Exactly reproduce the data from its first line through the line with "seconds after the", leaving out every line after it.

Input data:
[Start of Attachment]
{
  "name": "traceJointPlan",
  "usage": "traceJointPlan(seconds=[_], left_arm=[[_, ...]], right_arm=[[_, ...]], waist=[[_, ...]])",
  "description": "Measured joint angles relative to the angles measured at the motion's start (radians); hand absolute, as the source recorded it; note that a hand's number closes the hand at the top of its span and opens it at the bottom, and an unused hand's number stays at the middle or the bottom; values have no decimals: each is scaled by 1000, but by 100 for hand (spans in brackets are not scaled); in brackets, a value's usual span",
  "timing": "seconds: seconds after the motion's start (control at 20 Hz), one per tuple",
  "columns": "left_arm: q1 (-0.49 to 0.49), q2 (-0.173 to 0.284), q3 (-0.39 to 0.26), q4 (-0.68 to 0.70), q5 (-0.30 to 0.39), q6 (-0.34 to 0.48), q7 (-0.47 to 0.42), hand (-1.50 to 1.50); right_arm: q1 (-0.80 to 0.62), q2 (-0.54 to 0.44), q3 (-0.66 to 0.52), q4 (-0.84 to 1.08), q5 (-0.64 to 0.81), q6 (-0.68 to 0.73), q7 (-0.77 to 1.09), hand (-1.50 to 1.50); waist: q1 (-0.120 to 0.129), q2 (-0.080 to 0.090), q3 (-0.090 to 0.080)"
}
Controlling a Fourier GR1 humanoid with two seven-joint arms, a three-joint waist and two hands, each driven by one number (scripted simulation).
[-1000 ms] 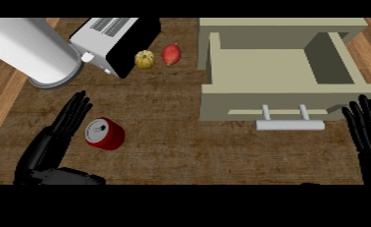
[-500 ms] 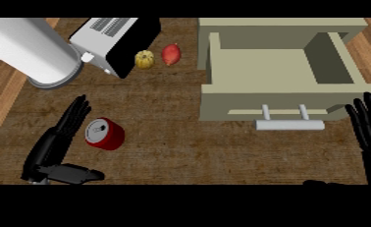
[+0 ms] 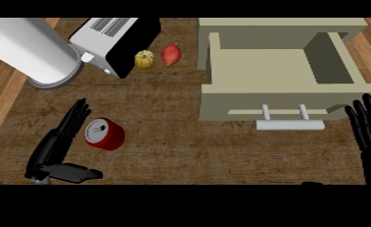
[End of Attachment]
Answer space:
{
  "name": "traceJointPlan",
  "usage": "traceJointPlan(seconds=[_], left_arm=[[_, ...]], right_arm=[[_, ...]], waist=[[_, ...]])",
  "description": "Measured joint angles relative to the angles measured at the motion's start (radians); hand absolute, as the source recorded it; note that a hand's number closes the hand at the top of its span and opens it at the bottom, and an unused hand's number stays at the middle or the bottom; values have no decimals: each is scaled by 1000, but by 100 for hand (spans in brackets are not scaled); in brackets, a value's usual span",
  "timing": "seconds: seconds after the motion's start (control at 20 Hz), one per tuple",

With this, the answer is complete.